Frankfurter Rundschau vom 18.10.2025
zum Interview mit Karl Schlögel in der FR vom 14.10.2025, S. 18 f.
(Titel: „Es gibt keine Garantie, dass alles gut ausgeht“)
Es ist seltsam, dass nun schon zum zweiten Mal hintereinander eine ausgeprägt russlandkritische Person den Friedenspreis des Deutschen Buchhandels erhält. Wie Anne Applebaum im Jahr 2024, so ist auch Karl Schlögel einem dezidierten Schwarz-Weiß- oder Gut-Böse-Denken verhaftet, das uns der Friedenssicherung in Europa keinen Schritt näher bringen wird. Im Gegenteil.
Denn wer ohne seriöse Plausibilitätsprüfung konstatiert, dass Russland „Europa das Rückgrat brechen“ wolle, handelt nicht nur unwissenschaftlich, sondern schwört auch jedem Versuch ab, mit Russland über dessen Sicherheitsbedenken, Bedrohungsängste und Sicherheitsgarantien zu verhandeln. Trump hat in Anchorage einen bemerkenswerten Entspannungsversuch gestartet, der aber leider von der EU-Ukraine-Allianz nicht aufgegriffen und zu einer neuen Friedensinitiative ausgeformt wurde.
Schlögels Verweis auf die Propaganda, Hassbilder und Kriegshetze im russischen Staatsfernsehen ist insofern einäugig und heuchlerisch, als es derartige propagandistische Auswüchse natürlich auch in westlichen Medien, Talkshows und Parlamenten gibt (Baerbock: „Russland muss ruiniert werden“ von der Leyen u.a.: „Russland muss besiegt werden“, Feuring: „Wir brauchen Waffen, die weit in die Tiefe des russischen Raumes reichen“, Biden: „Putin muss weg“). Auch der leichtfertige Putin-Hitler-Vergleich Schlögels ist alles andere als seriös.

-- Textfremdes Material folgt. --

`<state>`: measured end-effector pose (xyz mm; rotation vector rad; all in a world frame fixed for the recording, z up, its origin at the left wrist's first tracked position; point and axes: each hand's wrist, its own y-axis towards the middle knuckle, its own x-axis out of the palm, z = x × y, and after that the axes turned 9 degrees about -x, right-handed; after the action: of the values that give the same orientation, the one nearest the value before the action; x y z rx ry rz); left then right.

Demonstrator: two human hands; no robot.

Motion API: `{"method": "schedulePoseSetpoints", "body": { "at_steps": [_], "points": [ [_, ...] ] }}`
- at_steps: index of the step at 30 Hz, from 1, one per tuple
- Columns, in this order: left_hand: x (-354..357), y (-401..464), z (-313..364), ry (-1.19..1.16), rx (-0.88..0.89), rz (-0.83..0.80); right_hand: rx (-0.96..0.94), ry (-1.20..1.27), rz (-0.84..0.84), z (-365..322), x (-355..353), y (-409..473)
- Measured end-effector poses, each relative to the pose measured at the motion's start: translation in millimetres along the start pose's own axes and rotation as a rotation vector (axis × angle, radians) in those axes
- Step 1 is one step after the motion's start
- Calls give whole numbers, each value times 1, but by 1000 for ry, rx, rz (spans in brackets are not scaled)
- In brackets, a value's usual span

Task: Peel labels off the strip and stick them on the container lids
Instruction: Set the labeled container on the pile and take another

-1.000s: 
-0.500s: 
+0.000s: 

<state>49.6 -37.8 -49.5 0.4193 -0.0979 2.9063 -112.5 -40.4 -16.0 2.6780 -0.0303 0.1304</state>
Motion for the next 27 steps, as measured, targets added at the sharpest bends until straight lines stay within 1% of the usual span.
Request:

Ausgeblendet wird, dass Russland dem Westen nicht nur ökonomisch (BIP wie Italien), sondern auch militärisch weit unterlegen ist – selbst wenn man nur die europäischen Nato-Staaten betrachtet (Greenpeace-Studie von Anfang 2025). So gesehen ist die Verteidigungsfähigkeit Westeuropas längst gegeben. Zudem ist Russland hochgradig auf den Goodwill Chinas und der Brics-Staaten angewiesen ist, der aber sofort aufhören dürfte, wenn sich Russland mit der EU anlegen würde
Daher ist es dringend an der Zeit, den Friedenspreis des deutschen Buchhandels endlich mal wieder einer Person zu verleihen, die ohne ideologische und geopolitische Scheuklappen Wege zum Frieden erforscht und der längst überfälligen Ausgestaltung einer europäischen Sicherheitsordnung nachgeht. Die anhaltenden Eskapaden und selbstherrlichen Provokationen Trumps zeigen, wie nötig das wäre.
Willi Brandt und Egon Bahr haben vorgemacht, wie Deeskalation gehen kann. Es wäre schön, wenn einer derartigen Friedens- und Entspannungspolitik im Ost-West-Verhältnis neues Leben eingehaucht würde. Denn stabilen Frieden in Europa wird es nicht gegen und auch nicht ohne, sondern nur mit Russland geben! Schlögels Russland-Dämonisierung leisten dieser Friedensoption einen Bärendienst.